— Work instruction —
Could you copy every record exactly as it appears?

— Material provided —
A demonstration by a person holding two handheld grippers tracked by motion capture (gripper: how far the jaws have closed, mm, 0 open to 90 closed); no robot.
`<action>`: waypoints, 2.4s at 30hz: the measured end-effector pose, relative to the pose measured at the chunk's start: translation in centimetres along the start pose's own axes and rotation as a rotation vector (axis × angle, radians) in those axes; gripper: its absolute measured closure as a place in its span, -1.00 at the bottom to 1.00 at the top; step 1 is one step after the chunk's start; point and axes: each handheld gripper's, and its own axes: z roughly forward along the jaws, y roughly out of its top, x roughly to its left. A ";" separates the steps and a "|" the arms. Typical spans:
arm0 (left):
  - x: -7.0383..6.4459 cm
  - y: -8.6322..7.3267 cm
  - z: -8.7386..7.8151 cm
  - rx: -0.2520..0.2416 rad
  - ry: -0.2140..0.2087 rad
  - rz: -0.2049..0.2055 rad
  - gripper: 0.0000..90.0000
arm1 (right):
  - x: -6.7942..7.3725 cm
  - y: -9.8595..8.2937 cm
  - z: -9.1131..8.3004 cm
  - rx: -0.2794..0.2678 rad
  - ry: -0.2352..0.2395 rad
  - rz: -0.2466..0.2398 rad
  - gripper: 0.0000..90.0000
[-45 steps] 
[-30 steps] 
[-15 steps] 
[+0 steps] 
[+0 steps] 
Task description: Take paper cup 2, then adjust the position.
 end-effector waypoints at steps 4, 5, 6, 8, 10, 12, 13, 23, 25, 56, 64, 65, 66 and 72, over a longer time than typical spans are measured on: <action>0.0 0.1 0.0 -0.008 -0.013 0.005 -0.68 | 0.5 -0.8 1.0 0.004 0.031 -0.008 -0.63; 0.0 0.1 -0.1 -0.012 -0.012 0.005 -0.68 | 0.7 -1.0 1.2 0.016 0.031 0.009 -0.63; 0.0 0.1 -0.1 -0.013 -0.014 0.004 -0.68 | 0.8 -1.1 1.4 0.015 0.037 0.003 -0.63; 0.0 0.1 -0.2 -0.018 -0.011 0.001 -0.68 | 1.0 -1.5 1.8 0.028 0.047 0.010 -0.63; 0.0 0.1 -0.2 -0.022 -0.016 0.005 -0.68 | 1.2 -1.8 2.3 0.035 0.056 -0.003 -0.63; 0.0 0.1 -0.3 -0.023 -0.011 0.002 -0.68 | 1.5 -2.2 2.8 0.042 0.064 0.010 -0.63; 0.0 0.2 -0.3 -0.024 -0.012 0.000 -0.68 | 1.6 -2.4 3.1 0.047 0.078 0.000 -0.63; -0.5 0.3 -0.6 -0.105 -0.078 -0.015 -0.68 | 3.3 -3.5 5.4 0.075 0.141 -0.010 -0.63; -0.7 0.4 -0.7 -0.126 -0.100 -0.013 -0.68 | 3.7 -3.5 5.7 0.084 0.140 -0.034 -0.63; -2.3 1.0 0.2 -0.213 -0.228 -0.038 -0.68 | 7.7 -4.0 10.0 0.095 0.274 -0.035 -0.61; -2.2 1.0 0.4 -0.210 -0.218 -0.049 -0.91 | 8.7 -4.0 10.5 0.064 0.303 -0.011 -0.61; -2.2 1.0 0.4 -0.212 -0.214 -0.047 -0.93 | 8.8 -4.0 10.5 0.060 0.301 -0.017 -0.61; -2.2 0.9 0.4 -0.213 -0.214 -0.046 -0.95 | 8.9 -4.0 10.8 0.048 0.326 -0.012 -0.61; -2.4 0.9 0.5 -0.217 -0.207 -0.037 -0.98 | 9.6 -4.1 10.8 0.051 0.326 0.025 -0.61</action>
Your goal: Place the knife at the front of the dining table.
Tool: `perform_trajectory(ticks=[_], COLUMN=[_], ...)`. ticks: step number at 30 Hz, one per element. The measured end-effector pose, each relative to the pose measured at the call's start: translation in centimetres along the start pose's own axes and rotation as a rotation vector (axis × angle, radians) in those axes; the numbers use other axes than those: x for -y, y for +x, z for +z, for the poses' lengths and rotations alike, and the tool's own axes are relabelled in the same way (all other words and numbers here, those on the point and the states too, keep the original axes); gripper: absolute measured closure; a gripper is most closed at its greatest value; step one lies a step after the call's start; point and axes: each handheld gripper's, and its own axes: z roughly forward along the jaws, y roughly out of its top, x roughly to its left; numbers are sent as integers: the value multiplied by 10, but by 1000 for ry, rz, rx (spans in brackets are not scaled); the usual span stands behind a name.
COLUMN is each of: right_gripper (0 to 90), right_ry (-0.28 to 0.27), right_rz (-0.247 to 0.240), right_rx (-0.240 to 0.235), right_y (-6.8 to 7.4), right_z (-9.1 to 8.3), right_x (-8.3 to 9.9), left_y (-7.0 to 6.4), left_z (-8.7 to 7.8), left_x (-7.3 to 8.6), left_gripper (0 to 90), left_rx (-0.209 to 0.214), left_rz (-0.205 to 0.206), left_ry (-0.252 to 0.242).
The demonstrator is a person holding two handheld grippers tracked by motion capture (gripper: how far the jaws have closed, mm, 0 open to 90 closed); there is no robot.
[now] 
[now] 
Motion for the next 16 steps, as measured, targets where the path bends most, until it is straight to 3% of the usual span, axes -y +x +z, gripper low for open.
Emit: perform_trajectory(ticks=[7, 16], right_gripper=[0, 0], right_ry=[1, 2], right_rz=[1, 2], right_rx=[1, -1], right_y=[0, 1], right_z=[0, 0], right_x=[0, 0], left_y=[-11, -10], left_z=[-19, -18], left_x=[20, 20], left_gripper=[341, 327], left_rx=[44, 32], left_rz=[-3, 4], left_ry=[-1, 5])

— Output of the exercise —
A demonstration by a person holding two handheld grippers tracked by motion capture (gripper: how far the jaws have closed, mm, 0 open to 90 closed); no robot.
`<action>`: waypoints, 2.4s at 30hz: the measured end-effector pose, relative to the pose measured at the chunk's start: translation in centimetres along the start pose's own axes and rotation as a rotation vector (axis × angle, radians) in those axes; gripper: its absolute measured closure as a place in its span, -1.00 at the bottom to 1.00 at the top; step 1 is one step after the chunk's start; point and axes: each handheld gripper's, and its own axes: z roughly forward along the jaws, y roughly out of its top, x roughly to its left. A ";" separates the steps and a "|" the arms. Typical spans:
arm0 (left):
  - x: -7.0383..6.4459 cm
  - y: -8.6322..7.3267 cm
  - z: -8.7386..7.8151 cm
  - rx: -0.2520..0.2416 rad
  - ry: -0.2140..0.2087 rad
  - rz: -0.2049..0.2055 rad
  - gripper: 0.0000..90.0000
arm1 (right):
  - x: -6.7942..7.3725 cm
  - y: -9.8595..8.2937 cm
  - z: -9.1131..8.3004 cm
  - rx: -0.2794..0.2678 rad
  - ry: -0.2352..0.2395 rad
  - rz: -0.2466..0.2398 rad
  - gripper: 0.0000..90.0000
[-45 steps] 
[-30 steps] 
[-15 steps] 
[+0 steps] 
[+0 steps] 
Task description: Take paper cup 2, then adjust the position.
 end-effector waypoints at steps 4, 5, 6, 8, 10, 12, 13, 23, 25, 56, 64, 65, 66 and 72, over a longer time than typical spans are measured on: <action>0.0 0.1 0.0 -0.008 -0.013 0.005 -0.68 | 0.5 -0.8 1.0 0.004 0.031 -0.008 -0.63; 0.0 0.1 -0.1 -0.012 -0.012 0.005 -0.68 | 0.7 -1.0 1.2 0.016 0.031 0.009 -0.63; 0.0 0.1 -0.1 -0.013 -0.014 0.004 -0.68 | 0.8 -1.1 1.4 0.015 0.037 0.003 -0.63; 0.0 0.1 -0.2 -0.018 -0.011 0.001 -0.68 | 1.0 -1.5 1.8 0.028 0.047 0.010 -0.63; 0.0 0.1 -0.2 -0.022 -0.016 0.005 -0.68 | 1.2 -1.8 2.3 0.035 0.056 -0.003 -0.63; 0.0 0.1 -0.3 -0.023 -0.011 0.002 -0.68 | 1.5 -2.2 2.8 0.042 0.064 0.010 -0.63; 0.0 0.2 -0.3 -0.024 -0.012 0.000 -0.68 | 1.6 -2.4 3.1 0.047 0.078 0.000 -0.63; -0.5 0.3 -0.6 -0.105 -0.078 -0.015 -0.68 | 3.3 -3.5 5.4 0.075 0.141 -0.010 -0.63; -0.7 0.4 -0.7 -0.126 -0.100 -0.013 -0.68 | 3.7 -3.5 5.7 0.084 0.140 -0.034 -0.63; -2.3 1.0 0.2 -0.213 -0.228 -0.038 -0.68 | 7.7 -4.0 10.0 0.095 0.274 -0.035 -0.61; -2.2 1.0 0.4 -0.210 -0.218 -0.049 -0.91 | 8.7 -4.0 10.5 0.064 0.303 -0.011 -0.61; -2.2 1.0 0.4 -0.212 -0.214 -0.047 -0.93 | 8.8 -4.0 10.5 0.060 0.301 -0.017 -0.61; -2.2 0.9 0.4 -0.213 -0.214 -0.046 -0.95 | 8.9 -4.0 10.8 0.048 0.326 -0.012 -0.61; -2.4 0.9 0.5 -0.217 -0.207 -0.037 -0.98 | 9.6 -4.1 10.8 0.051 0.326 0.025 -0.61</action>
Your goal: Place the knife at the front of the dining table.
Tool: `perform_trajectory(ticks=[_], COLUMN=[_], ...)`. ticks: step number at 30 Hz, one per element. The measured end-effector pose, each relative to the pose measured at the call's start: translation in centimetres along the start pose's own axes and rotation as a rotation vector (axis × angle, radians) in those axes; the numbers use other axes than those: x for -y, y for +x, z for +z, for the poses' lengths and rotations alike, and the tool's own axes are relabelled in the same way (all other words and numbers here, those on the point and the states too, keep the original axes); gripper: absolute measured closure; a gripper is most closed at its greatest value; step one lies a step after the call's start; point and axes: each handheld gripper's, and its own axes: z roughly forward along the jaws, y roughly out of its top, x roughly to its left; numbers are sent as integers: the value multiplied by 10, but by 1000 for ry, rz, rx (spans in brackets are not scaled); the usual span stands behind a name.
COLUMN is each of: right_gripper (0 to 90), right_ry (-0.28 to 0.27), right_rz (-0.247 to 0.240), right_rx (-0.240 to 0.235), right_y (-6.8 to 7.4), right_z (-9.1 to 8.3), right_x (-8.3 to 9.9), left_y (-7.0 to 6.4), left_z (-8.7 to 7.8), left_x (-7.3 to 8.6), left_gripper (0 to 90), left_rx (-0.209 to 0.214), left_rz (-0.205 to 0.206), left_ry (-0.252 to 0.242).
The demonstrator is a person holding two handheld grippers tracked by motion capture (gripper: how far the jaws have closed, mm, 0 open to 90 closed); there is no robot.
[now] 
[now] 
Motion for the next 16 steps, as measured, targets where the path bends most, until it is straight to 3% of the usual span, axes -y +x +z, gripper low for open.
Emit: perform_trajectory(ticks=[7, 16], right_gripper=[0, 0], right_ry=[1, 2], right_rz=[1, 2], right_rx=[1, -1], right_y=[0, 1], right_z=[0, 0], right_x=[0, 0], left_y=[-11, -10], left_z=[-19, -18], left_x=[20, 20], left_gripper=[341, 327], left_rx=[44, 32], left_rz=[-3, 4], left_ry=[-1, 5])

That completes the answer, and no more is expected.